Content starts

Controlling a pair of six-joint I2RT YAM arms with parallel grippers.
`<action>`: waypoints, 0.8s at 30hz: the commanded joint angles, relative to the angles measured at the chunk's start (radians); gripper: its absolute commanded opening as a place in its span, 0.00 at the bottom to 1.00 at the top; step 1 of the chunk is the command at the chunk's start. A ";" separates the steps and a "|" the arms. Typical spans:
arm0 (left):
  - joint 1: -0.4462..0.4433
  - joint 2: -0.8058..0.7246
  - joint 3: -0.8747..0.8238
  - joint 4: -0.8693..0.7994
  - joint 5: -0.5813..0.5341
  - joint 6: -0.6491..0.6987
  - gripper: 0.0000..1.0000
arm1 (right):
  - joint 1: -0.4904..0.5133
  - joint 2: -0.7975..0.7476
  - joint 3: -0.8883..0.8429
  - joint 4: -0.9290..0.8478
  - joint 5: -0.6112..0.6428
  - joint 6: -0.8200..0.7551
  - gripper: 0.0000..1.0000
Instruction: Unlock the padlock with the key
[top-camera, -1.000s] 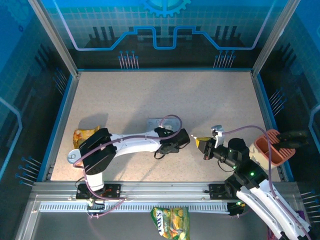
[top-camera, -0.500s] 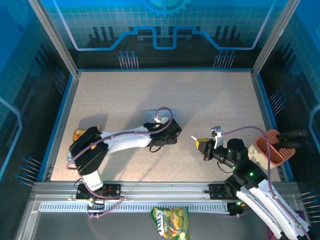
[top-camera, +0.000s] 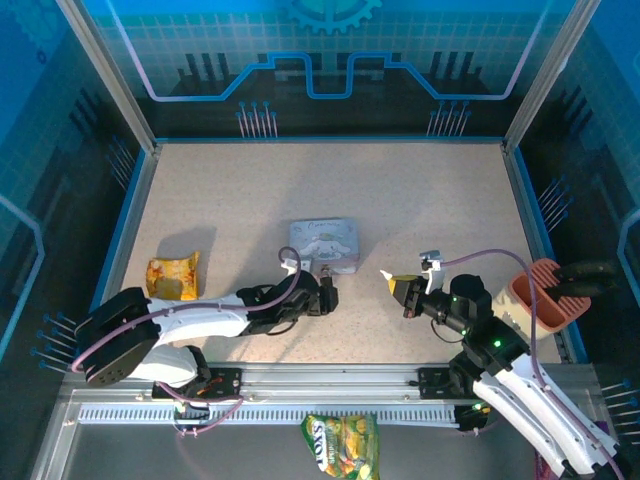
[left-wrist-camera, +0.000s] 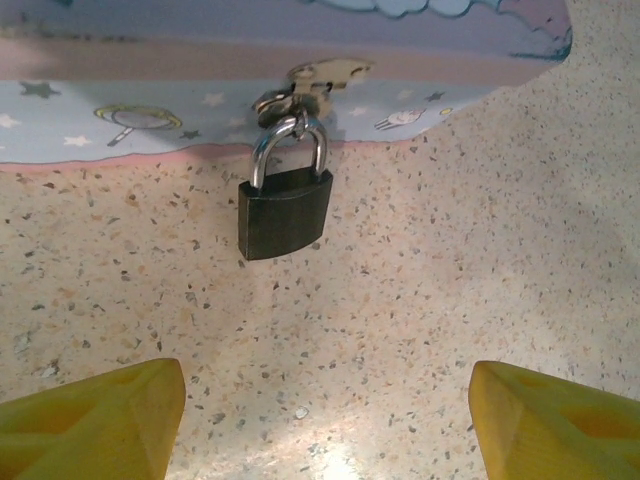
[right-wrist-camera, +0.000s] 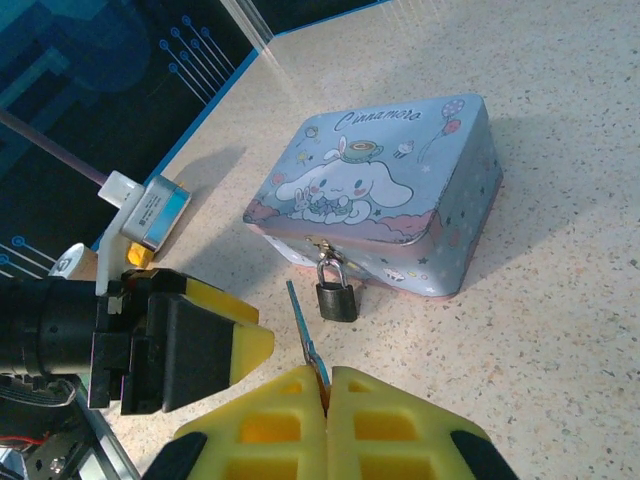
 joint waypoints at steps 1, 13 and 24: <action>0.027 -0.002 -0.019 0.196 0.054 0.046 0.75 | 0.010 -0.004 -0.019 0.049 -0.017 0.041 0.00; 0.080 0.162 0.042 0.162 -0.014 -0.023 0.65 | 0.011 -0.029 -0.053 0.081 -0.044 0.078 0.00; 0.113 0.318 0.118 0.195 0.061 -0.047 0.55 | 0.013 -0.038 -0.058 0.088 -0.063 0.082 0.00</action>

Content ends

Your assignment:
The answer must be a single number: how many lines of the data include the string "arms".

Result of this exercise:
2